- [Exercise directions]:
Reproduce exactly the line with "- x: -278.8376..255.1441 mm" and all the lines beneath it, stopping only at the end of the material.

- [Dataset excerpt]:
________________

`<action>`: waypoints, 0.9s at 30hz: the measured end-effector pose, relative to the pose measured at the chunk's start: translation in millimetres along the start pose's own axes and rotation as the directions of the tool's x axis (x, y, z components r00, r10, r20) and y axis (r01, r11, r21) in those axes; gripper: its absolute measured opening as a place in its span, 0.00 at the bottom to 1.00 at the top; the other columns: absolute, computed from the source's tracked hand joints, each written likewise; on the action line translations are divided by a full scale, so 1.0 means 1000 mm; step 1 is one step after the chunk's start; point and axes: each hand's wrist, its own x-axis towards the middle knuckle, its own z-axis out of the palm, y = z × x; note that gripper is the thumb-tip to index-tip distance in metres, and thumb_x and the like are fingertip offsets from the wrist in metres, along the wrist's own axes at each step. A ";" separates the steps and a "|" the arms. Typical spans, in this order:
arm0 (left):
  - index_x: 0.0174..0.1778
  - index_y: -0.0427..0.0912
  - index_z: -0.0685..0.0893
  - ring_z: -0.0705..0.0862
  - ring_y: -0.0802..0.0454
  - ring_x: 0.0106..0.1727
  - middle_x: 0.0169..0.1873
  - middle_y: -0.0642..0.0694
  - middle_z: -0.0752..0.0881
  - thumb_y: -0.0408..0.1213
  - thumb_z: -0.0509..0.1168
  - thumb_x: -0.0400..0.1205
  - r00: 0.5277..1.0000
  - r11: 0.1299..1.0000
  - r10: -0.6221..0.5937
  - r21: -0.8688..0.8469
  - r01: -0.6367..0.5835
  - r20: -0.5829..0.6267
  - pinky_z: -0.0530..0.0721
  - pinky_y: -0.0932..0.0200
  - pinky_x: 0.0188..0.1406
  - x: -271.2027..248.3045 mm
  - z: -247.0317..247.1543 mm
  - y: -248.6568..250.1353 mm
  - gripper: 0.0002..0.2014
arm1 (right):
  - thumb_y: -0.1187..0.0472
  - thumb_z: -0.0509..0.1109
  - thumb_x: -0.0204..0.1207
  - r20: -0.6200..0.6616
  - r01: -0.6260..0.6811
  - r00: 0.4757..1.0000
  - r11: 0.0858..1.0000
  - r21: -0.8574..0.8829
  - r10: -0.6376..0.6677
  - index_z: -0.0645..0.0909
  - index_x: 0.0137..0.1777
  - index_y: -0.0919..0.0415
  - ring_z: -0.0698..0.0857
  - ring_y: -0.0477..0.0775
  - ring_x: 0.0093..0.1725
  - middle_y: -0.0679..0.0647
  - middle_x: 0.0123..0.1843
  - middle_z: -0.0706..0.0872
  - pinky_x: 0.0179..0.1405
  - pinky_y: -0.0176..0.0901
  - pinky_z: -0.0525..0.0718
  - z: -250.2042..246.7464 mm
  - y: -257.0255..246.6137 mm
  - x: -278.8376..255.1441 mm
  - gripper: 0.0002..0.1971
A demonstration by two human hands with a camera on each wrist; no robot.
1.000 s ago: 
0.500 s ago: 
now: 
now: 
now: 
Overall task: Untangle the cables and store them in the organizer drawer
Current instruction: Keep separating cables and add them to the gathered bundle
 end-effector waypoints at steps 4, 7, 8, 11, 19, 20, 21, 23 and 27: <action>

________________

- [Response area]:
  - x: -278.8376..255.1441 mm
  - gripper: 0.0002..0.1971
A demonstration by two human hands with a camera on each wrist; no robot.
1.000 s ago: 
0.500 s ago: 
now: 
now: 
now: 
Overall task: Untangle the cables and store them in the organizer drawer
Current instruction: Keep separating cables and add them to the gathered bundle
 end-effector waypoints at steps 4, 7, 8, 11, 19, 20, 21, 23 and 27: <action>

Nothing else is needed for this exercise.